Last week, a three judge panel of the Eleventh Circuit Federal Court of Appeals heard arguments in the federal government’s appeal of arguably “the most important” challenge to the constitutionality of the Affordable Care Act (ACA), as legal expert Timothy Jost describes it in a superb Health Affairs blog post. Jost, a renowned health law expert, provides the clearest explanation I’ve seen of the arguments being made by the federal government and the plaintiffs in the case, and how the three judges reacted. It is well worth reading by anyone who is interested in how the courts—and ultimately the Supreme Court—may rule on the challenges brought by more than half of the states and the National Federation of Independent Business.

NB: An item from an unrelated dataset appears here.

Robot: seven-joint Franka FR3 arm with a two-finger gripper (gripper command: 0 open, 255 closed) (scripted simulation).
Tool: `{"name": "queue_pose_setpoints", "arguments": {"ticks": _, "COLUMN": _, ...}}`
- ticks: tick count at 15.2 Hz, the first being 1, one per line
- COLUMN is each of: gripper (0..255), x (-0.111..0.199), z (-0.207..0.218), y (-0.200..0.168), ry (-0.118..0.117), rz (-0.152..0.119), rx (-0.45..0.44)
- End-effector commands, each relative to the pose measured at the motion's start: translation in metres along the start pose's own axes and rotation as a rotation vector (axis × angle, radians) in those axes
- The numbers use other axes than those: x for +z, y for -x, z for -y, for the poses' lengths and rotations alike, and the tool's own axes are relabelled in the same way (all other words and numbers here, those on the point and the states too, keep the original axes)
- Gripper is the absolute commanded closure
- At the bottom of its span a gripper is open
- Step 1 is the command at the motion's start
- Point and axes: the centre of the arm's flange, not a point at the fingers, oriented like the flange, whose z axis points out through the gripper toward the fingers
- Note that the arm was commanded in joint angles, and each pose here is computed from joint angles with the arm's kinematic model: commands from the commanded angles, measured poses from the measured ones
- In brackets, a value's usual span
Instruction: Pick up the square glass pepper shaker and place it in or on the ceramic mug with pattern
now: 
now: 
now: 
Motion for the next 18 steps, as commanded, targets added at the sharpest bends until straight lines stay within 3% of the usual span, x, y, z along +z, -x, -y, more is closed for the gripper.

I, like most people, have my own opinion on the legality of the law (I support it), but I am the first to admit that the issues are complex, far more so than the simplistic political arguments made by proponents and opponents alike. It isn’t as simple as saying that if the courts uphold the individual insurance requirement, the government can compel people to do anything it wants, like eat broccoli. Health care is unique, since the decisions I make on buying insurance or not has an impact on everyone else needing health care. But it is also it is not as simple as arguing that Congress can simply mandate any type of individual behavior it determines is needed to achieve a desired policy objective. The U.S. constitution puts boundaries around the government’s authority, and the question in this case is whether or not the ACA exceeded those boundaries.

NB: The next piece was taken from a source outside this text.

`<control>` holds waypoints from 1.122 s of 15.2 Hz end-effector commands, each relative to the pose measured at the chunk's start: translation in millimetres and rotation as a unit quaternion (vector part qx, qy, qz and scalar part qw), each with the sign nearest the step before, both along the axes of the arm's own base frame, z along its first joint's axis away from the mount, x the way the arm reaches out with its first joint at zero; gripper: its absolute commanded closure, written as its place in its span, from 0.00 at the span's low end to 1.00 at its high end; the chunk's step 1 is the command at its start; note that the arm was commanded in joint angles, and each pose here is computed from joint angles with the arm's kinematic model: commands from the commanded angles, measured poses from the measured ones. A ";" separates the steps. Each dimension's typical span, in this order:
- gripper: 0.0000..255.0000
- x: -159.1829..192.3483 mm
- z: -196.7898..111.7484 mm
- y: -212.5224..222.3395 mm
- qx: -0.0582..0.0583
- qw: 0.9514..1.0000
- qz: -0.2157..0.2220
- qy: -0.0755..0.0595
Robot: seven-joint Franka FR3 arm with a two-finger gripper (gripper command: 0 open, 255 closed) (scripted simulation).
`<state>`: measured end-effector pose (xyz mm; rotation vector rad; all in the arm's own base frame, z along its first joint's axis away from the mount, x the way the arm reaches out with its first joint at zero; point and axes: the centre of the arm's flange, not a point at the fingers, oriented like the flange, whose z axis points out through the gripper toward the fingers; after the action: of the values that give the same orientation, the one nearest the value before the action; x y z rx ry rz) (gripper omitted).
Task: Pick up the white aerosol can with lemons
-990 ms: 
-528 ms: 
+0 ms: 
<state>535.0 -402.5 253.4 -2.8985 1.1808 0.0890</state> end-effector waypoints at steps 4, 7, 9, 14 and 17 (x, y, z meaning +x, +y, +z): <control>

Also, a federal court can’t overturn a law just because it disagrees with the policies included in it. The federal government’s “most powerful argument”, Jost suggests, may have been that “While the courts have the authority to determine whether a statute is constitutional or not, they cannot strike down a statute simply because they disagree with it as a matter of policy. Courts that exceed their constitutional authority by rejecting legislation because they dislike a policy decision Congress has made are just as great a threat to our democracy as a Congress that adopts legislation that does not fall within its constitutional authority. Indeed, they are a greater threat, because the people can vote Congress out if they dislike the policies it crafts, but judges are appointed for life . . .”
While I am not qualified to predict with any confidence what the courts will decide, I can say with a great deal of confidence what the impact on our health care system will be if the courts find that the individual insurance requirement is unconstitutional:
- It will lead to millions more Americans going without health insurance. According to the Congressional Budget Office (CBO), “Eliminating the individual mandate to obtain coverage . . . would increase the number of uninsured by about 16 million people, resulting in an estimated 39 million uninsured in 2019 . . . That increase in the number of people who are uninsured relative to current law [the Affordable Care Act] would be the net result of about 4-5 million fewer individuals with employer sponsored coverage, about 5 million fewer people with coverage obtained in the individual market (including individual policies purchased in the exchange or directly from insurers in the non-group market), and about 6-7 million fewer individuals with Medicaid or CHIP coverage.” With more uninsured persons, more Americans will suffer unnecessarily and many will die prematurely, according to the Institute of Medicine.
- It will make the ACA’s popular prohibition against insurers excluding or charging more to people with pre-existing conditions completely unworkable. If insurers can’t turn down people or charge them more (except for tobacco use and age, within certain limits), then some people will choose go without health insurance until they get sick. When they do apply to get insurance (subsidized by the taxpayers in many cases!), they will drive up costs to everyone else who had bought insurance all along, and as premiums go up, more people will drop their coverage, leading to even higher premiums for everyone else. The likely result would be a death cycle that leads to the collapse of private insurance markets.
- If private insurance markets collapse, the government would be the only recourse for ensuring that everyone has access to affordable coverage. Mark Pauly, a noted conservative health economist at the University of Pennsylvania who favors free-market solutions, recently noted in Ezra Klein’s Washington Post blog that the “CBO says that you leave about 40 percent of the uninsured population without coverage” [with the subsidies and without the mandate] so “If we want to close that gap, then either we have to have a mandate or make insurance free for everyone and run by the government.”
Next week, the American Medical Association (AMA) will be debating whether to withdraw its support for an individual insurance requirement. The AMA’s Council of Medical Service will recommend that the AMA continue to support the requirement, while a resolution from the Kansas Medical Association calls on the AMA to call for its repeal. ACP has introduced a resolution, supported by 19 other national, state and medical specialty societies, which calls on the AMA to continue to advocate for the individual insurance requirement, while also directing the AMA to explore alternatives should the courts find that it is unconstitutional. ACP’s position isn’t based on ideological or constitutional arguments, but on the evidence that without an individual insurance requirement, millions more people will be uninsured and will experience poorer health outcomes and even premature death as a result.
Today’s questions: Do you think it is possible to cover everyone without an individual insurance requirement, other than the government covering everyone in a public plan? If so, how?